Thursday, June 24, 2010

KLISS: The Eventing Model and the Consistency Model

Last time in this KLISS series (and the time before that), I concentrated on the concept of names for information assets. This, seemingly peripheral concern is, in my view, critical in legislative informatics. I talked about how a well thought-out set of names, sitting on top of a "time machine" oriented persistence substrate, helps dramatically to meet many needs in legislatures/parliaments including rigorous citation and rigorous transparency audit-trail. Happily, a name-oriented focus sits very nicely on top of the world wide web architecture and, in particular, sits nicely with RESTian system architectures. (If REST is new to you, you might be interested in starting with this article I wrote some years ago and the resources referenced at the end.)

In this installment on KLISS, I want to turn to the closely related concept of events and how it fits in with the time machine model in the KLISS architecture. When I say KLISS is a time machine I do not mean that KLISS sits there, recording what is happening in real time 24x7. The reason being, that for long tracts of time, nothing actually happens because nothing is going on inside the "black box" that is the legislature/parliament. When I say nothing is going on, I mean that nobody is doing anything. There are no actors acting inside the black box. Therefore, there is nothing to record into the time machine. We call this a quiescent system state. We are like Beckett, waiting for Godot...

Now, as soon as somebody *acts*, the time machine persistence layer captures the act itself as a transaction against the time machine. The act could be the introduction of a bill, the explanation of a vote, a point of personal priviledge to be recorded in the journal, an update to the statute, a referral of a bill to a conference committee etc. Such acts rarely – if ever – stand alone. Picture an atom smasher. One "event" comes in and bang, many secondary events are triggered. These secondary events may trigger tertiary events and so on. Eventually, if there are no new primary events, the system quiesceses again.

To ground what follows in a practical scenario, consider what happens when a new bill is introduced. Here is a representative series of events that might occur...

  • A member in a chamber (the sponsor) gets permission to speak through the chair and announces the bill.
  • The relevant chamber clerk "calls" for the bill from legislative council/revisors office/bills office.
  • The event is recorded in the journal.
  • The new bill is allocated a new identifier and added to bill status.
  • Prints of the bill are called for, for each Member.
  • PDF (and possibly HTML) version are created and posted.

I am greatly generalizing and simplifying here, but I hope you can see how one event leads to a set of secondary events and how each of those secondary events may themselves produce more events.

At an IT architecture level, two main questions arise. Firstly, how do we arrange that all the interested entities get informed of the existence of a new event?

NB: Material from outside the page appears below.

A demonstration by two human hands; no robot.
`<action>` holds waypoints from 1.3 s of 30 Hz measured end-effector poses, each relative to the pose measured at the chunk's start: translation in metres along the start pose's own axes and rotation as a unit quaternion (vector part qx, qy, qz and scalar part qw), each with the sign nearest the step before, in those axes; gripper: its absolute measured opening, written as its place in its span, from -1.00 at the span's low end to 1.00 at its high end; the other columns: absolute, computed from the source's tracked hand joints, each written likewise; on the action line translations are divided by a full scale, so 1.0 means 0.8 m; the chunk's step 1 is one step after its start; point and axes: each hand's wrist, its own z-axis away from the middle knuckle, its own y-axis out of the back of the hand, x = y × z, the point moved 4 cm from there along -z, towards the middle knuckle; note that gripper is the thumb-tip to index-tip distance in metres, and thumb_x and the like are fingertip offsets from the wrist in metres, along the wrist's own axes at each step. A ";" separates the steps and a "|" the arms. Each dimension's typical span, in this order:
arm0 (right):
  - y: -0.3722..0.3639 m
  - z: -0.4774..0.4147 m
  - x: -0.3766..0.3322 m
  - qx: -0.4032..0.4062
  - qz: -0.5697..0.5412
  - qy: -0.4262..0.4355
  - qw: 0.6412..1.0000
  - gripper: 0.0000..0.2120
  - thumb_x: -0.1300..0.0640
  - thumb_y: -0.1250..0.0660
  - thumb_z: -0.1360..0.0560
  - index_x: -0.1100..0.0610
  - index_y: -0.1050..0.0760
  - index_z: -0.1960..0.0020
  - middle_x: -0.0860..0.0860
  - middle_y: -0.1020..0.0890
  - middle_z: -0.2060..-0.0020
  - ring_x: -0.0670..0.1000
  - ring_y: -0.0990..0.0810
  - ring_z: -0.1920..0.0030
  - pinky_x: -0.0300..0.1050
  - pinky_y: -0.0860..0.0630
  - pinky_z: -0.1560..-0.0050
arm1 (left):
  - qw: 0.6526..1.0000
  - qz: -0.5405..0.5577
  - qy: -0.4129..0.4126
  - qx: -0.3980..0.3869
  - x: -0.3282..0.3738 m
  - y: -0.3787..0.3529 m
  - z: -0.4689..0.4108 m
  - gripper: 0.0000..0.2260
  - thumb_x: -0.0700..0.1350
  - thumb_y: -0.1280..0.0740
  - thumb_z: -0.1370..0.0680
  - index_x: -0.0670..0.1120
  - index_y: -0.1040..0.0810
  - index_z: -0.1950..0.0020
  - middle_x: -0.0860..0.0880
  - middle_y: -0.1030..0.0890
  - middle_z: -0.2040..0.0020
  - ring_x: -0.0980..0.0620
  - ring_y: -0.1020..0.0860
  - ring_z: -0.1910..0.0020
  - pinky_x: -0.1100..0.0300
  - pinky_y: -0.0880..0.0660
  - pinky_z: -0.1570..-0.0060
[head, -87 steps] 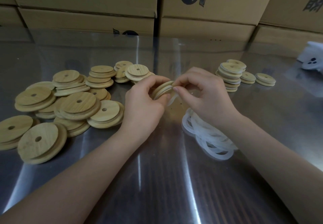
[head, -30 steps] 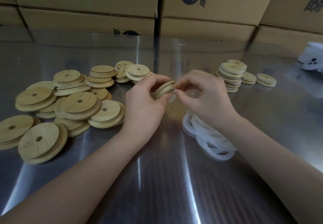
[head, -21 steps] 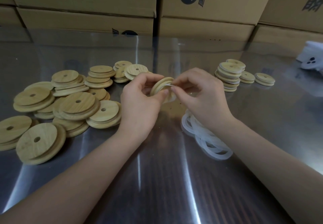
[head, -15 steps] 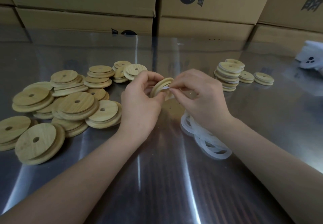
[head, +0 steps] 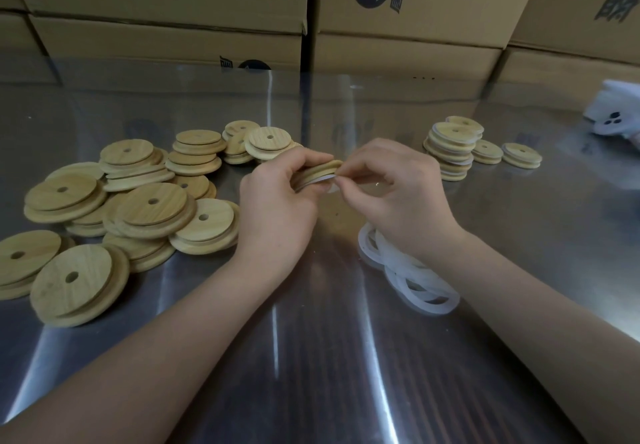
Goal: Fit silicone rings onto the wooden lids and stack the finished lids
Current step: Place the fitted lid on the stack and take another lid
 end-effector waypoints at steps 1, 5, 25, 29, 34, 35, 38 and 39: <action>0.000 0.000 0.001 0.001 -0.003 -0.005 1.000 -0.98 0.32 -0.45 -0.43 0.26 -0.64 0.18 0.09 -0.63 0.27 0.03 -0.60 0.23 -0.07 -0.59 0.20 | 1.000 0.004 0.002 -0.001 -0.001 0.000 0.000 -0.78 -0.26 -0.48 -0.45 0.02 -0.68 0.00 0.18 -0.67 0.12 0.23 -0.60 0.05 0.21 -0.53 -0.05; 0.000 -0.001 0.003 -0.002 -0.015 -0.023 1.000 -0.99 0.32 -0.47 -0.41 0.26 -0.65 0.19 0.08 -0.63 0.28 0.02 -0.61 0.24 -0.08 -0.59 0.20 | 1.000 0.017 0.010 0.003 -0.002 -0.001 -0.001 -0.78 -0.28 -0.49 -0.43 0.02 -0.68 0.03 0.18 -0.67 0.13 0.24 -0.61 0.06 0.14 -0.55 -0.07; 0.000 -0.002 0.007 -0.034 -0.024 -0.026 0.999 -0.97 0.33 -0.47 -0.41 0.27 -0.63 0.17 0.09 -0.62 0.25 0.04 -0.61 0.21 -0.01 -0.60 0.17 | 1.000 0.012 0.005 -0.022 -0.001 -0.004 0.004 -0.76 -0.28 -0.44 -0.46 -0.03 -0.68 -0.07 0.12 -0.68 0.06 0.22 -0.59 0.01 0.37 -0.47 -0.05; -0.001 -0.002 0.006 -0.031 -0.012 -0.012 0.999 -0.97 0.33 -0.45 -0.43 0.26 -0.61 0.15 0.09 -0.61 0.24 0.05 -0.59 0.19 -0.02 -0.59 0.15 | 1.000 0.023 0.009 -0.013 0.000 -0.003 0.003 -0.77 -0.27 -0.44 -0.46 -0.03 -0.67 -0.07 0.12 -0.67 0.07 0.24 -0.57 0.03 0.45 -0.43 -0.01; -0.001 -0.003 0.005 -0.021 0.014 -0.007 1.000 -0.95 0.31 -0.45 -0.43 0.25 -0.59 0.13 0.07 -0.61 0.22 0.03 -0.57 0.18 -0.06 -0.55 0.14 | 0.995 0.091 0.036 -0.009 -0.003 -0.003 0.003 -0.78 -0.26 -0.44 -0.48 0.06 -0.62 0.02 0.16 -0.65 0.12 0.26 -0.59 0.07 0.40 -0.48 0.02; -0.002 -0.003 0.005 -0.021 0.016 -0.007 1.000 -0.95 0.31 -0.45 -0.43 0.25 -0.59 0.13 0.07 -0.61 0.21 0.03 -0.57 0.18 -0.06 -0.55 0.14 | 0.993 0.107 0.039 -0.008 -0.003 -0.003 0.003 -0.76 -0.27 -0.44 -0.49 0.09 -0.60 0.04 0.15 -0.65 0.11 0.24 -0.60 0.06 0.36 -0.50 0.00; -0.002 -0.002 0.008 -0.024 0.011 -0.016 1.000 -0.97 0.32 -0.44 -0.44 0.25 -0.60 0.13 0.08 -0.60 0.21 0.04 -0.57 0.17 -0.03 -0.57 0.15 | 0.990 0.134 0.047 -0.006 -0.003 -0.005 0.004 -0.74 -0.28 -0.43 -0.50 0.12 -0.57 0.06 0.12 -0.66 0.09 0.19 -0.62 0.03 0.28 -0.54 -0.04; -0.002 -0.002 0.009 -0.025 0.008 -0.019 0.999 -0.97 0.32 -0.44 -0.45 0.25 -0.60 0.14 0.09 -0.61 0.21 0.04 -0.58 0.17 -0.02 -0.58 0.16 | 0.990 0.134 0.047 -0.008 -0.003 -0.005 0.005 -0.74 -0.27 -0.43 -0.50 0.12 -0.57 0.06 0.12 -0.66 0.09 0.19 -0.62 0.03 0.28 -0.54 -0.04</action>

Secondly, how do we arrange that the "views" of the state of the legislature are kept consistent across the various information assets that record the events? i.e. the the bill status system, the pdf of the bill, the HTML of the bill, the pdf of the journal. KLISS achieves both using an asynchronous XML-based messaging backbone. Every time the time machine is changed – an event notification is sent out and all interested sub-systems have the chance to act as they wish. Any acts taken can themselves trigger *further events* perhaps involving further transactions against the time machine.

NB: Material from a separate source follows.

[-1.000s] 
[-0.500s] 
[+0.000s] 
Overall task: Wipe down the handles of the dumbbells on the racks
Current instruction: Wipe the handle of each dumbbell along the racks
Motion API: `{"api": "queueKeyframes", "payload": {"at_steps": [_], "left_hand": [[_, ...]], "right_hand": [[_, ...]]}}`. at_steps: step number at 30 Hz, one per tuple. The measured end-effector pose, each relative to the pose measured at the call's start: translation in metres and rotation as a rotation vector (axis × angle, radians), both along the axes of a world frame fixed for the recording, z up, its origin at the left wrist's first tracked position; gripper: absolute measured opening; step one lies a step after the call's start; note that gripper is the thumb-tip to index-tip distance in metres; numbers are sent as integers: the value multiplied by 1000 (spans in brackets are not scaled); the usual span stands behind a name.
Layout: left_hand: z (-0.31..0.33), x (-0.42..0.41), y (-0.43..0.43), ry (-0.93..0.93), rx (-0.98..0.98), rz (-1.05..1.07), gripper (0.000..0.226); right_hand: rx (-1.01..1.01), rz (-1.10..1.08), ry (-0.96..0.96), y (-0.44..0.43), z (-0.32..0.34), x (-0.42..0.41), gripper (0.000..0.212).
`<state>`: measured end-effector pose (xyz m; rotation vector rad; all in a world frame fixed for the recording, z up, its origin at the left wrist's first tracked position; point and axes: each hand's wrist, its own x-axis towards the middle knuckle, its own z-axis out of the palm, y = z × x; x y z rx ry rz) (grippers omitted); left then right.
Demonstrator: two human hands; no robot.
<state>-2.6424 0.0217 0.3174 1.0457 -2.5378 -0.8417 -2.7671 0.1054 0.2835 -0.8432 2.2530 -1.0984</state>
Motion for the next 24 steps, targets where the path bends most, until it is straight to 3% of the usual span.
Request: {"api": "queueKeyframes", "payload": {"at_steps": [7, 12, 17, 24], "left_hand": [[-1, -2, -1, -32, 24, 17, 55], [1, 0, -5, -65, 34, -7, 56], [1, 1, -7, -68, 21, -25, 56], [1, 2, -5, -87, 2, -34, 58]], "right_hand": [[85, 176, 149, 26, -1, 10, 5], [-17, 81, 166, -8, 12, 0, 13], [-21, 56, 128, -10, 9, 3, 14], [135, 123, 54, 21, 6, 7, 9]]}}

This takes place asynchronously. That is very important and I'd like to explain it as it is critical to the model. Classical "database-think" operates on ACID principles. This is problematic in legislatures/parliaments (in fact, I believe it is problematic in most document-centric domains) because to achieve overall information "consistency" I need to update bill status pages, generate PDFs of journals, convert Bills to HTML and post them on websites, update the search indexes, push out the twitter updates etc. There is simply too much to do for me to be able to lock the entire repository, update everything and then free the lock. Even if I could, it would create significant temporal coupling between sub-systems. Temporal coupling is, in general, bad news. What if one of my sub-systems (say PDF generation) is running slow because of load or maybe offline because of a fault? I cannot afford to wait around for it to become available. I cannot fail the transaction simply because some sub-system is not in a consistent state with respect to the rest of the sub-systems. What to do?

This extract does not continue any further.